Spooky UK Gothic Buildings
As the nights draw in and Halloween approaches thoughts turn to ghoulish things and haunted places.
Gothic buildings have long been associated with spooky goings on although they did not begin as such. In medieval Britain the gothic style was used in cathedrals, castles and universities. The high vaulted ceilings and large windows which are characteristic gothic features were in fact designed to create more light and be a symbol of faith or education.
Eventually Gothic architecture fell out of fashion and the straight clean lines of classical style in the 17th century replaced the pointed arches and ornate decorations. In the late 18th century Gothic architecture became entwined with the gothic novel which consisted of supernatural story elements set in decaying buildings.

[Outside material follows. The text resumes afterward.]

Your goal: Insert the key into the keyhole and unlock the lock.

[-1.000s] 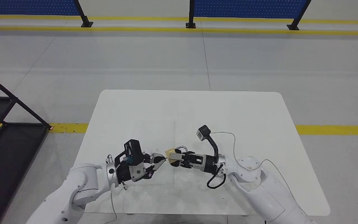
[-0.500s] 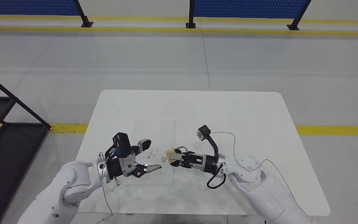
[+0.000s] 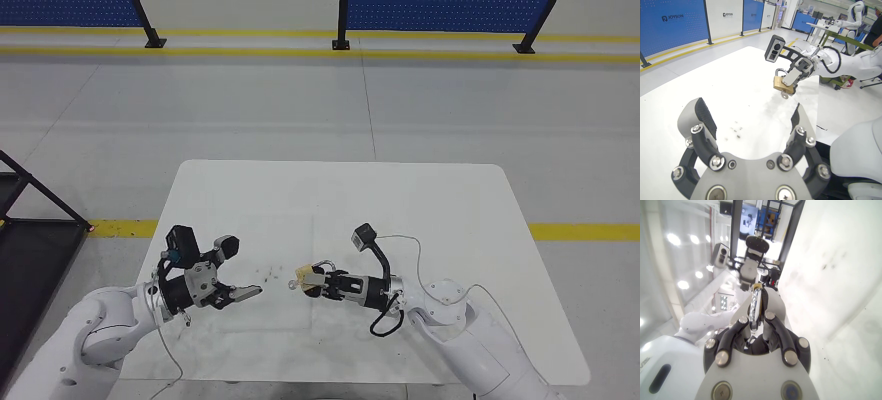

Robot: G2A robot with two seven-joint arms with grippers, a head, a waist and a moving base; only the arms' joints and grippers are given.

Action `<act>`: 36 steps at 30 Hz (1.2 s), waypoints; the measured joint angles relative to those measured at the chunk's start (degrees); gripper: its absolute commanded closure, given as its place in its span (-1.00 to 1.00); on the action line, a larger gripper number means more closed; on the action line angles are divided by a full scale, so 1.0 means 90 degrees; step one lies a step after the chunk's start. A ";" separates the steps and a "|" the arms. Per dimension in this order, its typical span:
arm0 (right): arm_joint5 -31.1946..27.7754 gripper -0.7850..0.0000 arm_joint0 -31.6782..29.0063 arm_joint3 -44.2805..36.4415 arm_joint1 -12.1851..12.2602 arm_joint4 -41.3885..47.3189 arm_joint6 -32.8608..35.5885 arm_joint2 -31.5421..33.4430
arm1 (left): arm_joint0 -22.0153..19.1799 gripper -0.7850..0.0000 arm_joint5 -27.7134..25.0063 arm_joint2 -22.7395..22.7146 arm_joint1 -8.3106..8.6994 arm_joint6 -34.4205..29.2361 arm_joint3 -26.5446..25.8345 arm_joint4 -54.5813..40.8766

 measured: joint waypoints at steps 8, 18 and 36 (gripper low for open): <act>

And the connection has remained ever since. In the UK we have no shortage of such places to visit just waiting to make the hairs on your arms stand up.

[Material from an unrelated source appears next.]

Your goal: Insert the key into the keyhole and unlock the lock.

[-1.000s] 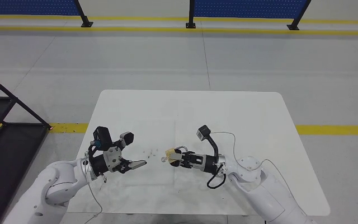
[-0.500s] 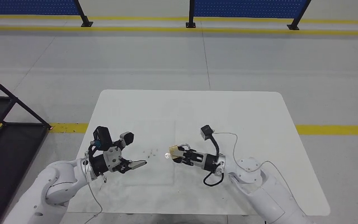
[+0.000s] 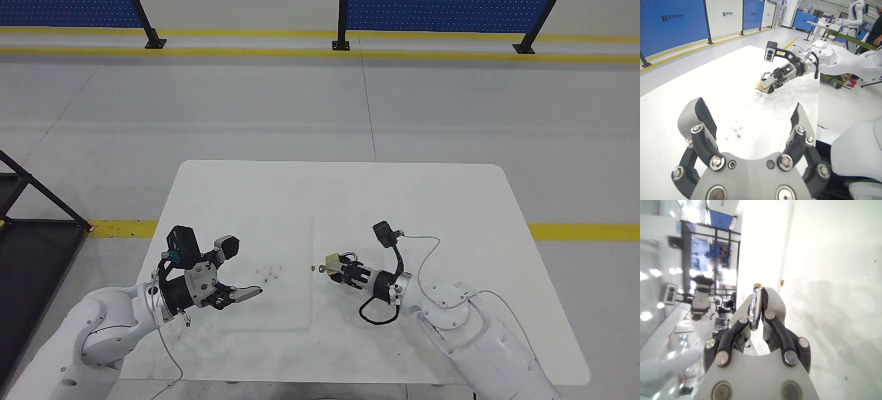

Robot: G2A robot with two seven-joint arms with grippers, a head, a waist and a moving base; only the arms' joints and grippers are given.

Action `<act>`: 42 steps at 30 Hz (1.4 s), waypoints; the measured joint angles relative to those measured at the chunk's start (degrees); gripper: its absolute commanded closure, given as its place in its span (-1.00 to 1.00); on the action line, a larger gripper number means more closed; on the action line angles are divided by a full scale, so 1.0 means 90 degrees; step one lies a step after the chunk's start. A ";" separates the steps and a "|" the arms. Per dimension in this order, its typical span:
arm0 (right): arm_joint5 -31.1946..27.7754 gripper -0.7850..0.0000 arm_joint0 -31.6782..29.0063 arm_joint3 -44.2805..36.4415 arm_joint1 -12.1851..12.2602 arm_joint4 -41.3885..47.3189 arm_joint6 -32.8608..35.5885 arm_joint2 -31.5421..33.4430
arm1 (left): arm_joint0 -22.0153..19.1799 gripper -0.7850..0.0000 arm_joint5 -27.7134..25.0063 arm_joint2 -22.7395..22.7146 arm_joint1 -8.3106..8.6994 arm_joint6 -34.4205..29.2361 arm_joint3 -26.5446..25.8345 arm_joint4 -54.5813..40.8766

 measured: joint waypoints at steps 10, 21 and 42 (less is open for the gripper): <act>0.1401 1.00 0.0299 -0.0153 -0.0106 -0.1009 -0.0225 -0.0485 | 0.0000 -1.00 0.0000 0.0000 0.0000 0.0000 0.0000 0.0000; 0.1874 -0.44 0.0384 -0.0109 -0.0157 -0.1345 -0.0258 -0.0543 | 0.0000 -1.00 0.0000 0.0000 0.0000 0.0000 0.0000 0.0000; 0.1883 -1.00 0.0066 -0.0876 -0.0142 -0.3331 -0.1291 -0.0605 | 0.0000 -1.00 0.0000 0.0000 0.0000 0.0000 0.0000 0.0000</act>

Here’s just three examples. Come and visit them with us, if you dare…
First on our list is a place associated with that most iconic of vampires -Dracula. The novel was written by Bram Stoker in 189 and the author is said to have found much inspiration for the book from a stay in Whitby. With the ruins of the spectacular gothic Whitby Abbey standing on the headland it’s not hard to see why. You can even follow the route Count Dracula, took from his crashed ship to the ruins, in the form of “an immense dog”
In Margam Country Park, South Wales stands an impressive Gothic Mansion built in 1830. It is said to be haunted by the spirit of a gamekeeper named Robert Scott who was thought to have been murdered by a poacher. In true gothic style he is said to be seen walking up and down the great stairs to the mansion. If that wasn’t frightening enough the laughter of Victorian children is supposed to echo through the building as they move objects.

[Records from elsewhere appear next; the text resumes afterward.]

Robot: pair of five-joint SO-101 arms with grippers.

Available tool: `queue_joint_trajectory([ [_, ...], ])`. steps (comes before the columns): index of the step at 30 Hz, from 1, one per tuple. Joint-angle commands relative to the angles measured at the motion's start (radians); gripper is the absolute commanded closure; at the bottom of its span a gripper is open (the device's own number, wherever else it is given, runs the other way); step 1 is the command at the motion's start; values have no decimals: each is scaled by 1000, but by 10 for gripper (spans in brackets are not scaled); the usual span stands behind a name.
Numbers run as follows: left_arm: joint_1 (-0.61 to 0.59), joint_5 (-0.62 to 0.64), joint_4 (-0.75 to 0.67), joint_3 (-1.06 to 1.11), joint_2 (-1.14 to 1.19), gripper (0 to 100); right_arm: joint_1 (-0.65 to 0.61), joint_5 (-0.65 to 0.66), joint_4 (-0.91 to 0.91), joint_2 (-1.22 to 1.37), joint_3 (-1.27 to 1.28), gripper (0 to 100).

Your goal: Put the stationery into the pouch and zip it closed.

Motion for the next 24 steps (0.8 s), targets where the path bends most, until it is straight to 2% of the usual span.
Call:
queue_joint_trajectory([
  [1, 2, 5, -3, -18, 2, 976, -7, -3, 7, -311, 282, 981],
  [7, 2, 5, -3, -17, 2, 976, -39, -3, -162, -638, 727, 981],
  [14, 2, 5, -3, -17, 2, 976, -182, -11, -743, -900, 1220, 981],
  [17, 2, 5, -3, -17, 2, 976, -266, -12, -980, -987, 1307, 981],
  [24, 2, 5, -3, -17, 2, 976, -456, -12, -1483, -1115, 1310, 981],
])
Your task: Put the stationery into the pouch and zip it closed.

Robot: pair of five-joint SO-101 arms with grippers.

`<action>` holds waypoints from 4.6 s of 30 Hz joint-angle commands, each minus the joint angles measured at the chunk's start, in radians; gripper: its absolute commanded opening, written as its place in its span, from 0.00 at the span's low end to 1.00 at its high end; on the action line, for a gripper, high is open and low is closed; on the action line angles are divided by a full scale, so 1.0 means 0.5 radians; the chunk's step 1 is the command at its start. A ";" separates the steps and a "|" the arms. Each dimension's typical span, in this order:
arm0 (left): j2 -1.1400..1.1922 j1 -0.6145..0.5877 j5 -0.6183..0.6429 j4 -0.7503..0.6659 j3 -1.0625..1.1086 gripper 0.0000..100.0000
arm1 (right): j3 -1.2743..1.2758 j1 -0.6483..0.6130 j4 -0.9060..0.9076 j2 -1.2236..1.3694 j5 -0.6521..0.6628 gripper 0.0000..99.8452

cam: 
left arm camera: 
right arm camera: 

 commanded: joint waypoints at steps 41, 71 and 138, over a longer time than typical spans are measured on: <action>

The library is the oldest complete building in Manchester. It began as a residence for the clergy in the early 1400s and was turned into a library by Humphrey Chetham, a textile merchant, in 1653 making it the oldest public library in Britain. It is said that John Dee, an occultist and advisor to Queen Elizabeth I summoned the devil here as evidenced by a hoof mark burned into wood in one of the rooms. As a bookworm I’m just glad the books survived!